--- Given entries Enclosed Below ---
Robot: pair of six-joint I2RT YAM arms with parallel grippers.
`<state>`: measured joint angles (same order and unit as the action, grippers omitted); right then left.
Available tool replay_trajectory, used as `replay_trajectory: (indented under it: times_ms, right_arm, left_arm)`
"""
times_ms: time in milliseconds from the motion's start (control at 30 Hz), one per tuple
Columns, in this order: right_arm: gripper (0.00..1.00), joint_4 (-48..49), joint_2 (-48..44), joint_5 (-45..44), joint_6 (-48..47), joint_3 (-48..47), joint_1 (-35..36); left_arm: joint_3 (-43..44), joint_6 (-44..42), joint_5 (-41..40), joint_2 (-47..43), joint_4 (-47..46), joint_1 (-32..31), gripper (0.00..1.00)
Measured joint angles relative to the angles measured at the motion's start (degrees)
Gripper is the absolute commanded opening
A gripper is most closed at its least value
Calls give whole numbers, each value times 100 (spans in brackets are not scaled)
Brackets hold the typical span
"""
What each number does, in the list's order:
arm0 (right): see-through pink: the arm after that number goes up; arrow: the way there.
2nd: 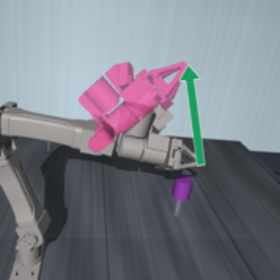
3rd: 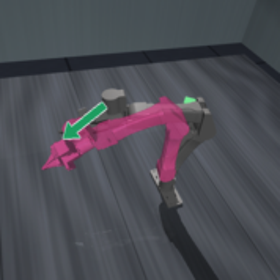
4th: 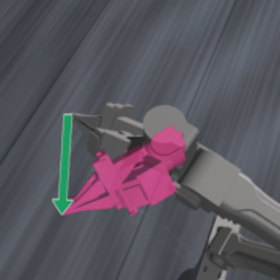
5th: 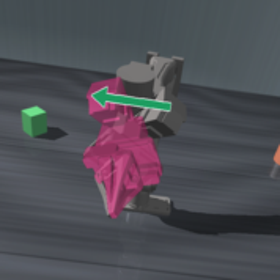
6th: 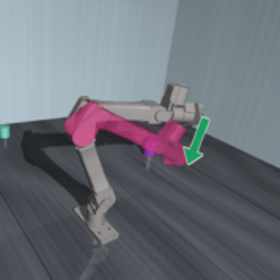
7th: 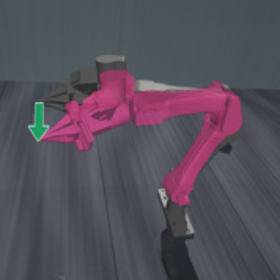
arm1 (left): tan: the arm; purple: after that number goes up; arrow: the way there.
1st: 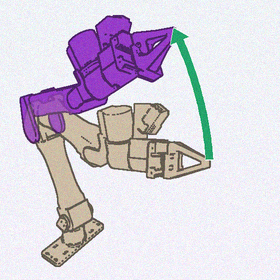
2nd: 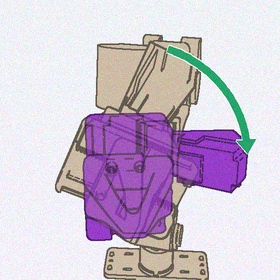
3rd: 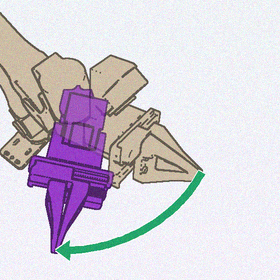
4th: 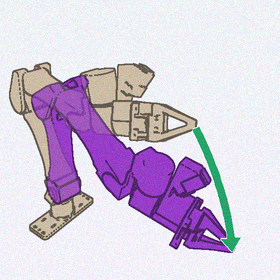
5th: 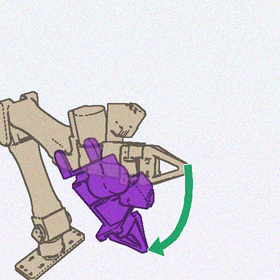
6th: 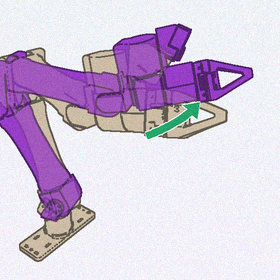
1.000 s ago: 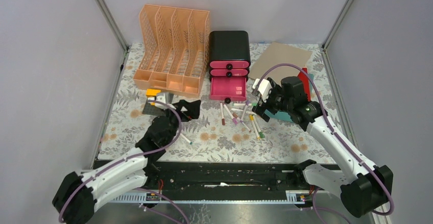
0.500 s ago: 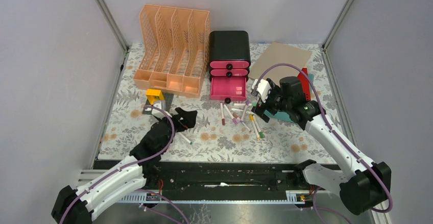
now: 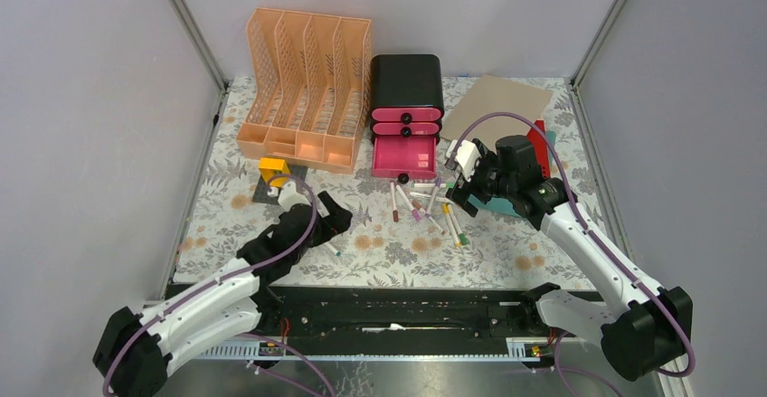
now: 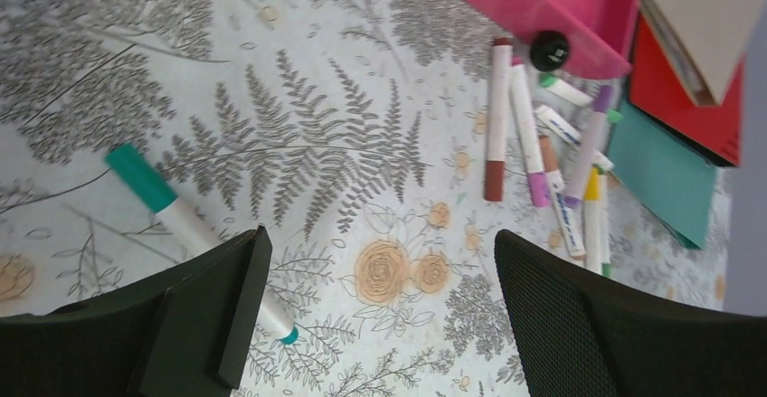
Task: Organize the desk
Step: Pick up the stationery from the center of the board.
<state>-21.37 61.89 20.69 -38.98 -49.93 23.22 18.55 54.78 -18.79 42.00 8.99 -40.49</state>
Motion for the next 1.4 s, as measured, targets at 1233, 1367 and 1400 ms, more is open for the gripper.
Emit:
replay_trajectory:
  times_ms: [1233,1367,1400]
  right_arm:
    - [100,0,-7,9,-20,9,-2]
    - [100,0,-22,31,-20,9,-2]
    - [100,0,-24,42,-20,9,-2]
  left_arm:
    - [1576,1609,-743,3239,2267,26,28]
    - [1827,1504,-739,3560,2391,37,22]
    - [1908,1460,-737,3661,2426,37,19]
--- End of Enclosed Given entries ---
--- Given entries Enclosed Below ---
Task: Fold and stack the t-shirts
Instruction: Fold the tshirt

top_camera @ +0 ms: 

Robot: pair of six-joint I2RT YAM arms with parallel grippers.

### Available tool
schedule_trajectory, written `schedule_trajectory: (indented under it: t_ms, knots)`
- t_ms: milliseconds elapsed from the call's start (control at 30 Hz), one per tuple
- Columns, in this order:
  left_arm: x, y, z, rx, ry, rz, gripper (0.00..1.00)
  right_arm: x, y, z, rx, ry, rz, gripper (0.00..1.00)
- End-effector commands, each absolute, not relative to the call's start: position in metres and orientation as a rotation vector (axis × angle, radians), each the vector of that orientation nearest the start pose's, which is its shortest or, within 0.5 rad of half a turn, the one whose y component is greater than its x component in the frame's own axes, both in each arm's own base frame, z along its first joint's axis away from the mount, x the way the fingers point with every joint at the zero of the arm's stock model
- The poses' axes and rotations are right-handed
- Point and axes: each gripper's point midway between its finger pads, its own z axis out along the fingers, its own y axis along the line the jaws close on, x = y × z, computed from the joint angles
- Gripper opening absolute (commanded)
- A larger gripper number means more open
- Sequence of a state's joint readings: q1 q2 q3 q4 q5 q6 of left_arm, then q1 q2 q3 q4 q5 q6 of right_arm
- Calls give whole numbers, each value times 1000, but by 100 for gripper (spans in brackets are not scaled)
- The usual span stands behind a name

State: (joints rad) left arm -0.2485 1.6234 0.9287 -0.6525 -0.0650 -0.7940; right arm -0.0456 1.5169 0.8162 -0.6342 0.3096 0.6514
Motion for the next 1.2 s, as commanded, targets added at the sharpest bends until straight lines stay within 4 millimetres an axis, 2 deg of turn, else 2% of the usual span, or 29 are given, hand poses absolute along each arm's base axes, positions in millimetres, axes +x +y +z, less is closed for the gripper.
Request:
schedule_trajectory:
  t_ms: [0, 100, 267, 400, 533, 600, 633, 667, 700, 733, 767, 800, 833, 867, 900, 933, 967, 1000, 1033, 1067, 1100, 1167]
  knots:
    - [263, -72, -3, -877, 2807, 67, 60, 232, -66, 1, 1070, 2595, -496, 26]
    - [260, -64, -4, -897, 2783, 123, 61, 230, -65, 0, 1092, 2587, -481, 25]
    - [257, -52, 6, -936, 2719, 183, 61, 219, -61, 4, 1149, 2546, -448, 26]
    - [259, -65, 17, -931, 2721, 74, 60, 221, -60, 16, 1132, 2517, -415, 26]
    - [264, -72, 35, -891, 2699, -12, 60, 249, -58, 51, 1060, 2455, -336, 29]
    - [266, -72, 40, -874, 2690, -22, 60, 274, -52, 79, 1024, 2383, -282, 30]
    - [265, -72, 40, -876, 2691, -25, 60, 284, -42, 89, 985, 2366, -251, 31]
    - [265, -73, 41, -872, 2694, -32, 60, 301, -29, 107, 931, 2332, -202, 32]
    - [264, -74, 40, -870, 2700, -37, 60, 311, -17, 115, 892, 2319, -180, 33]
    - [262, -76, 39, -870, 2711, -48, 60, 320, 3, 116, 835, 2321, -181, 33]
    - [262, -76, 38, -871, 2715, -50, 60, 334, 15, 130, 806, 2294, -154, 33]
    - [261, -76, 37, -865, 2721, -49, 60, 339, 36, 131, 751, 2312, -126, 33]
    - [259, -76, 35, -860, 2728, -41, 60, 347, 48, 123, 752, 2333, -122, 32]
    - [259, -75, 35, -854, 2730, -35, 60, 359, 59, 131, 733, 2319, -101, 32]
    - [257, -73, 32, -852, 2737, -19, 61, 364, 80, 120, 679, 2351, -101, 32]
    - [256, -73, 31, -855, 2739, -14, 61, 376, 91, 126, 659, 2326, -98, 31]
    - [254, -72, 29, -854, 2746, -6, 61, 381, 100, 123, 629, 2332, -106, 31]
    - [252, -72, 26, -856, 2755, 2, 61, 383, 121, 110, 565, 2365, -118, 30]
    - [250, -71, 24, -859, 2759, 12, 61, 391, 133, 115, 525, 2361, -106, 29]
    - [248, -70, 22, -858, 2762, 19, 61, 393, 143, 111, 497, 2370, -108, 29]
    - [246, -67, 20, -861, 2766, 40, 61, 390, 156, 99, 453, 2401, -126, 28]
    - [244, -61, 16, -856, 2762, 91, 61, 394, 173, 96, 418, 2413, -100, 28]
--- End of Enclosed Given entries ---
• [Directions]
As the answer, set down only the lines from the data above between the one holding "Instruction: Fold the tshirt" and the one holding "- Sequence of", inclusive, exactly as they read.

• [Response to this task]
Instruction: Fold the tshirt

top_camera @ +0 ms: 

Robot: pair of six-joint I2RT YAM arms with parallel grippers.

### Available tool
schedule_trajectory, written `schedule_trajectory: (indented under it: t_ms, knots)`
- t_ms: milliseconds elapsed from the call's start (control at 30 Hz), one per tuple
- Columns, in this order:
  left_arm: x, y, z, rx, ry, rz, gripper (0.00..1.00)
  right_arm: x, y, z, rx, ry, rz, gripper (0.00..1.00)
- End-effector commands, each absolute, not relative to the call's start: position in metres and orientation as a rotation vector (axis × angle, radians), each the vector of that orientation nearest the start pose's, which is its shortest or, within 0.5 rad of half a turn, the one whose y component is greater than its x component in the frame's own axes, both in each arm's own base frame, z along its first joint's axis away from the mount, x the way the fingers point with every joint at the zero of the arm's stock model
- The poses' axes and rotations are right-handed
- Point and axes: each gripper's point midway between its finger pads, its own z axis out along the fingers, its own y axis along the line the jaws close on, x = y × z, computed from the joint angles
- Gripper opening absolute (commanded)
- A larger gripper number means more open
- Sequence of a state's joint readings: q1 q2 q3 q4 q5 q6 of left_arm, then q1 q2 q3 q4 q5 q6 of right_arm

There's nothing left to add to the answer.